Suddenly, the door was blasted off its hinges in a burst of blue light, taking half the mushroom tree's trunk with it. The startled guards dropped into defensive stances as they turned towards the source of the explosion. There was Tony, standing in the smoking hole. He had something strapped to his hand and arm, attached to a tube that ran down into the case he was carrying – it must be part of the device he'd used to siphon energy into the fake tesseract, except now he was pulling it out again, and letting it loose with enormous destructive power. As Steve watched, he gritted his teeth and flexed his fingers, and fired off a second bolt. This one blew away two of the men on the right, furthest from the tesseract itself.

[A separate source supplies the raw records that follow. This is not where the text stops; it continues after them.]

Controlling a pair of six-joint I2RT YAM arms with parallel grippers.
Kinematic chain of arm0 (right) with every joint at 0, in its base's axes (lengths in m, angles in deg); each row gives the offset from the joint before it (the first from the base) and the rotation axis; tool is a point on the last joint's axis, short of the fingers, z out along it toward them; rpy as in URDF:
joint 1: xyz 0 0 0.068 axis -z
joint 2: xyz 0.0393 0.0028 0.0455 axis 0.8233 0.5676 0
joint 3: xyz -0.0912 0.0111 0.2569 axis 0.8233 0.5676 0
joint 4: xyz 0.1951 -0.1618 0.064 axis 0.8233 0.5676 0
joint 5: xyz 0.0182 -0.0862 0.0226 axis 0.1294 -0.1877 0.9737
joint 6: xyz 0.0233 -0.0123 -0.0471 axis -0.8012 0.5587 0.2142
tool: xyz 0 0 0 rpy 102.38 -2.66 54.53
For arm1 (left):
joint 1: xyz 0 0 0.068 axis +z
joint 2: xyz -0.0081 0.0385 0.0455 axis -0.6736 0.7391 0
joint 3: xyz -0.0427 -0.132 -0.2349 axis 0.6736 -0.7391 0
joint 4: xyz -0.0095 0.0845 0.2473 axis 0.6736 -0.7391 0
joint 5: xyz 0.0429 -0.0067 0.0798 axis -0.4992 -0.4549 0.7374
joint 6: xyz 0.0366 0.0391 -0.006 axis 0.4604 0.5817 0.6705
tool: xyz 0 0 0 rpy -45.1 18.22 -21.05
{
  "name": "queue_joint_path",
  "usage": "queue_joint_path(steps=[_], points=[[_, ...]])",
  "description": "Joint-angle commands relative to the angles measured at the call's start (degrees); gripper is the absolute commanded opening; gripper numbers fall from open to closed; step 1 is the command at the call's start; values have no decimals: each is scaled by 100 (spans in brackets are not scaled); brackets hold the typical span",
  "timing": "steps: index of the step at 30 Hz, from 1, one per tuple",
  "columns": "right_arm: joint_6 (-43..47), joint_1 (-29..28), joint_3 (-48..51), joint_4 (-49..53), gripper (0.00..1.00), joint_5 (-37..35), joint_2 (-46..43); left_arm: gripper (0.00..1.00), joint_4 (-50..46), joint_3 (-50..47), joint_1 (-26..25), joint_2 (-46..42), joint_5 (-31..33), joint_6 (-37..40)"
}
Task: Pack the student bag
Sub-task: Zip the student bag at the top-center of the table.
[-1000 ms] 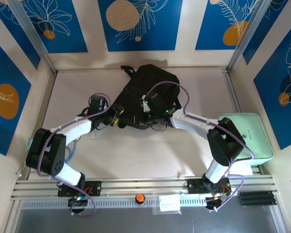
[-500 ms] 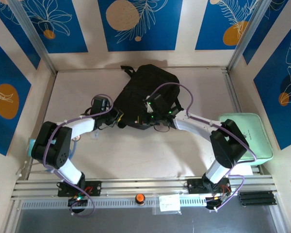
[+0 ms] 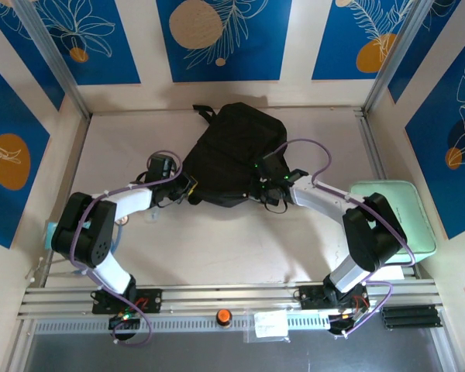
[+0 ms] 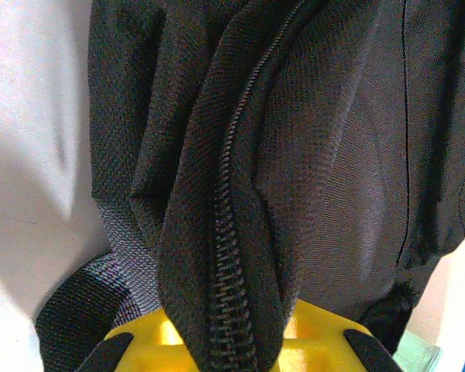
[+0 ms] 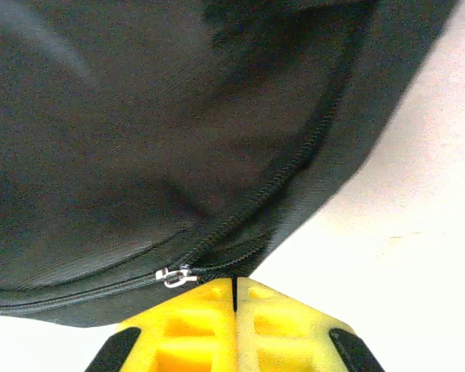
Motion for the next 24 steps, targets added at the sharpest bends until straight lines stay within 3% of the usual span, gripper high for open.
queue_joint_path(steps=[1,10,24], points=[[47,188,-312,615,0,-568,-7,0,-371,100,77,134,185,242],[517,507,-1023,1098,0,-814,555,0,-1231,354,59,64,123,975],[243,770,-1497,1460,0,-1444,776,0,-2314,266,-306,-405,87,1921]])
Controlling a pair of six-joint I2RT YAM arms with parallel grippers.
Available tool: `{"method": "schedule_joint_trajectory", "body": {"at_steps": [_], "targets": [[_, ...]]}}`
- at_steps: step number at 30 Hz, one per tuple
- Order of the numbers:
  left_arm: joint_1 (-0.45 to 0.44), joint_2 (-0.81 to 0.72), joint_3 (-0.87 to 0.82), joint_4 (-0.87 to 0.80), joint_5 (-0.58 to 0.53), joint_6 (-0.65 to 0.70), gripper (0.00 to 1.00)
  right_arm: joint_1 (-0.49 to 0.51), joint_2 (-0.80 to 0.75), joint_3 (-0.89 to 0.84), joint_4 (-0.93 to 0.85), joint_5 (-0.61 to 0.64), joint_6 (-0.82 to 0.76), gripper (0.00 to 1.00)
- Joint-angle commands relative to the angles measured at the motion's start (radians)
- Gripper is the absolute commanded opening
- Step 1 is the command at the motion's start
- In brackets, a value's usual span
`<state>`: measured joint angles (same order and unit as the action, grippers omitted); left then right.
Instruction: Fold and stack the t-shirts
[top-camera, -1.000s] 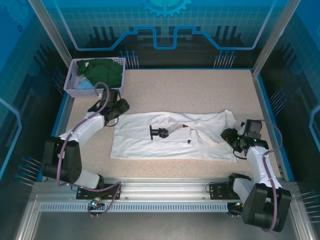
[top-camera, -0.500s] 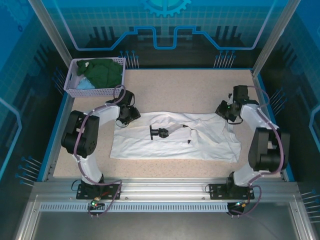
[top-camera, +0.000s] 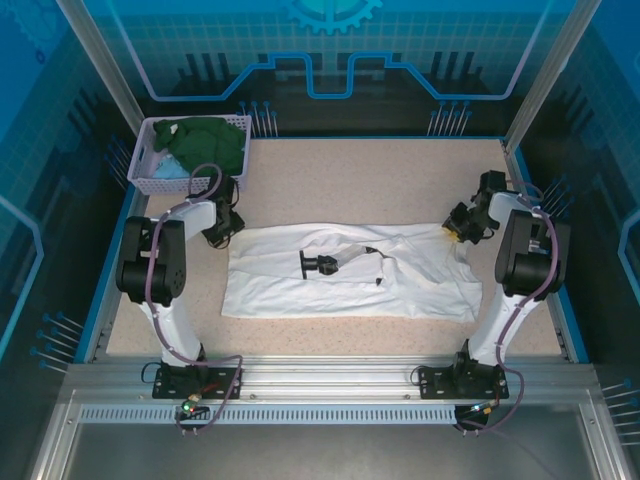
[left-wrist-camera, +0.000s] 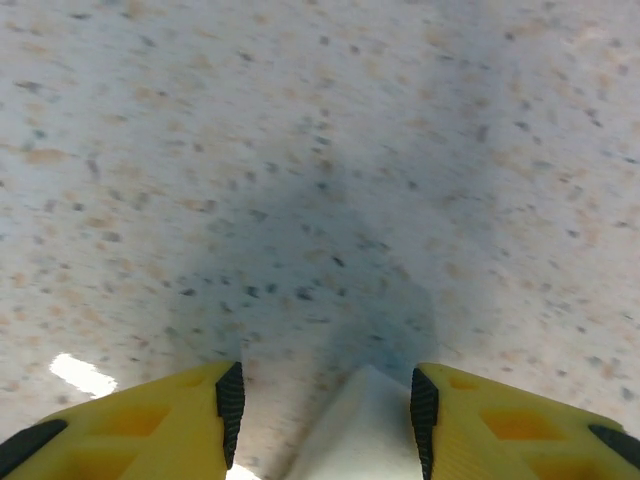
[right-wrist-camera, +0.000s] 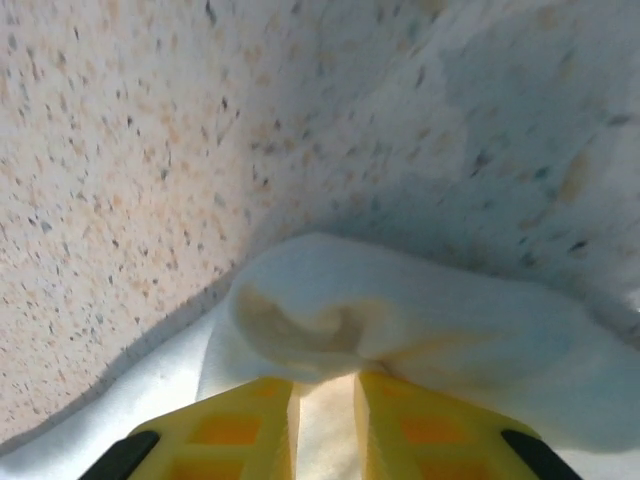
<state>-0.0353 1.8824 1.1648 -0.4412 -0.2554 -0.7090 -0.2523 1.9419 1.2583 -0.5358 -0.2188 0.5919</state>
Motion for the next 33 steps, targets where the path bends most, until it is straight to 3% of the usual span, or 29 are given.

Steve had seen that before – tesseract-based weapons that simply disintegrated their targets. Was that what Tony had been doing, in between inventing new and better body armor, re-creating old HYDRA technology to use against them? The idea made Steve feel a little sick. Nobody should have that kind of power, not even the people who were technically the 'good guys'.

He would be having a word with Peggy about that, later. She had no right to ask that of Tony. Tony was a kid. He didn't know what he was messing with.

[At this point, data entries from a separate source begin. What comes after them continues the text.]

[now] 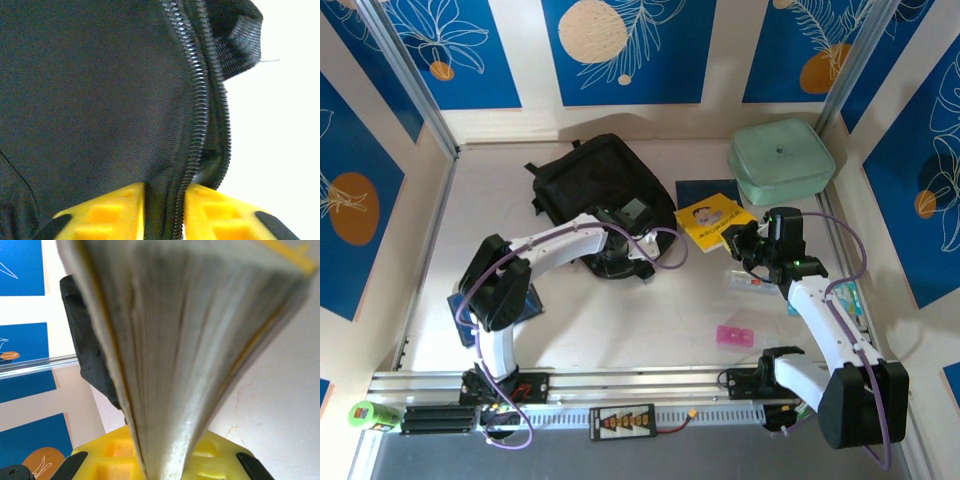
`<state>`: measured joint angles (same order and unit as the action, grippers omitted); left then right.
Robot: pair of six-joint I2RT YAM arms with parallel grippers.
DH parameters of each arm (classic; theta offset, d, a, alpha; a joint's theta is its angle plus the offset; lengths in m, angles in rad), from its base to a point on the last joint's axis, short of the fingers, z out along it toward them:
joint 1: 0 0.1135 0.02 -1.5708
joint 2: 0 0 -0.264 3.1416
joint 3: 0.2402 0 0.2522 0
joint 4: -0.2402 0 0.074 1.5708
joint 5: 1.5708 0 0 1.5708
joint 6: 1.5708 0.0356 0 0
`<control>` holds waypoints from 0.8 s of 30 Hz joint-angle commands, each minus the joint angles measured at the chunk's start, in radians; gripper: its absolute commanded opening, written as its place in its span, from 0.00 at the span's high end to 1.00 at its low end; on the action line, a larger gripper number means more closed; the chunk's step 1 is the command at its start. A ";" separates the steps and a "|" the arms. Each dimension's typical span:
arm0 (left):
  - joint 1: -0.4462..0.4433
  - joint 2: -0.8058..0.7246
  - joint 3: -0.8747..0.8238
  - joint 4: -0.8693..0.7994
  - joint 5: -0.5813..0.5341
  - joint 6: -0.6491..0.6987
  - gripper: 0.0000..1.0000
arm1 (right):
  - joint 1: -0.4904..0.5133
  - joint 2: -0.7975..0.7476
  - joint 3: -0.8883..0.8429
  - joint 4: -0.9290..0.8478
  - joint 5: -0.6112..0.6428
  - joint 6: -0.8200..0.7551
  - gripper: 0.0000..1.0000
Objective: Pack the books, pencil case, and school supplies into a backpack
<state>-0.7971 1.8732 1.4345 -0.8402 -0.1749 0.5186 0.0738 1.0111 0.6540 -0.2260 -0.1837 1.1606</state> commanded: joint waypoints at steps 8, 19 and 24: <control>0.006 -0.137 -0.016 0.035 -0.015 -0.018 0.97 | -0.073 -0.108 0.046 -0.096 0.049 -0.087 0.92; 0.046 -0.401 -0.149 0.408 -0.117 -0.164 0.97 | -0.046 -0.220 0.046 -0.123 0.026 -0.121 0.92; 0.048 -0.437 -0.161 0.494 -0.123 -0.208 0.99 | 0.034 -0.226 0.034 -0.060 -0.026 -0.100 0.92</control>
<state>-0.7547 1.4670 1.2819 -0.4767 -0.2741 0.3630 0.0692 0.7891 0.6670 -0.3740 -0.1486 1.0706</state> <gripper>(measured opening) 0.059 0.134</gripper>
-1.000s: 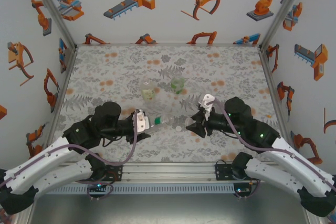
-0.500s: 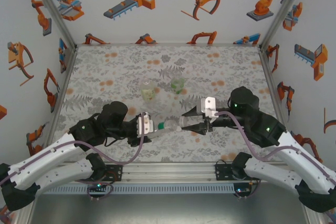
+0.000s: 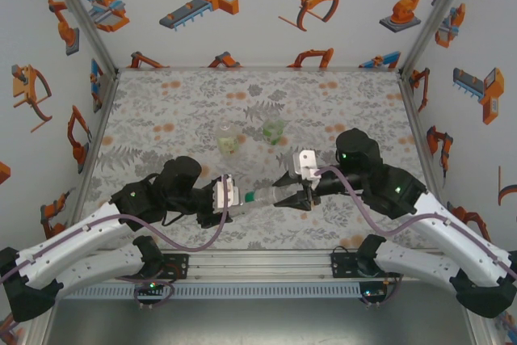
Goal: Screw on the bottle caps
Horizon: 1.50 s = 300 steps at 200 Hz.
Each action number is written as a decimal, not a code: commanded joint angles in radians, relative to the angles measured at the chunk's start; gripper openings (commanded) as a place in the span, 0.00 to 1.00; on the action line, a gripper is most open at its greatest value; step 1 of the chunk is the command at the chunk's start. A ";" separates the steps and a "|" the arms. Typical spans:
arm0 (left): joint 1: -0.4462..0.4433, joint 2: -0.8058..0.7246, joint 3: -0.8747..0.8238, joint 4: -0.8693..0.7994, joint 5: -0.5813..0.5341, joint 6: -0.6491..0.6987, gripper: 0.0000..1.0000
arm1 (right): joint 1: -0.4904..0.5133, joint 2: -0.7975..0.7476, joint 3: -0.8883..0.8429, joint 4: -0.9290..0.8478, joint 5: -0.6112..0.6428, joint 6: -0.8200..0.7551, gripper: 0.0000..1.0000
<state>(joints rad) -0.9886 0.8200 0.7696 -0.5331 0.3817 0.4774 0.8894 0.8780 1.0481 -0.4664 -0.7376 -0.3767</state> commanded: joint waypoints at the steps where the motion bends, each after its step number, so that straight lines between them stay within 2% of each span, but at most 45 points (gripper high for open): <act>1: -0.005 0.000 0.028 -0.006 0.014 0.011 0.00 | 0.017 0.007 0.035 -0.005 -0.019 -0.018 0.12; 129: -0.005 0.000 0.033 -0.005 0.043 0.003 0.00 | 0.052 0.056 0.062 -0.088 0.113 -0.048 0.09; 224: -0.005 0.022 0.034 -0.011 0.038 0.000 0.00 | 0.077 0.062 0.065 -0.049 0.092 -0.036 0.06; 300: -0.005 0.059 0.050 -0.033 0.030 -0.001 0.00 | 0.087 0.088 0.102 -0.116 0.118 -0.061 0.02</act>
<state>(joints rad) -0.9890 0.8722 0.7853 -0.5556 0.3935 0.4770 0.9592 0.9512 1.1049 -0.5690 -0.6155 -0.4137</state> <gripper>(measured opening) 0.535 0.436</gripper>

The weapon Tony had built was much more powerful than any of the operatives' guns or explosives, and they knew that – but it also meant he could not fire directly at the tesseract and the machine it was powering. If he damaged one of those, he could cause some kind of cataclysm. The men knew that, too, and were already crowding closer to it, a circle of guns, pointing out.

They were so focused on the threat presented by Tony, however, that they left a gap in the line. Steve dropped from the rafter to land on his feet behind them, and punched the nearest one in the small of the back. The man dropped to the ground with a shriek of pain. A second one whirled around to face Steve, but Steve was faster. He kicked the gun out of the man's hand and took him down with a solid fist to the jaw.

The remaining two backed up, trying to get space to fire. Tony blew another one away, and Steve went at the last, knocking his legs out from under him, and then breaking his nose when he tried to get up.

He looked around, panting. Three mooks disintegrated, two unconscious, and one broken hip. They weren't going to be any more trouble.

"All right," he told Tony. "Get in here!"

"Oh, good, because I don't think this thing will fire again!" Smoke was rising from Tony's device as he pulled it off his arm and dropped it.

"Hurry, hurry!" Steve remembered the traffic-choked streets at the outer edges of town. Anyone stuck in that would be able to see the anomaly coming, but in the crush of people and vehicles, they wouldn't be able to stay ahead of it. The longer they took at this, the more people were going to die.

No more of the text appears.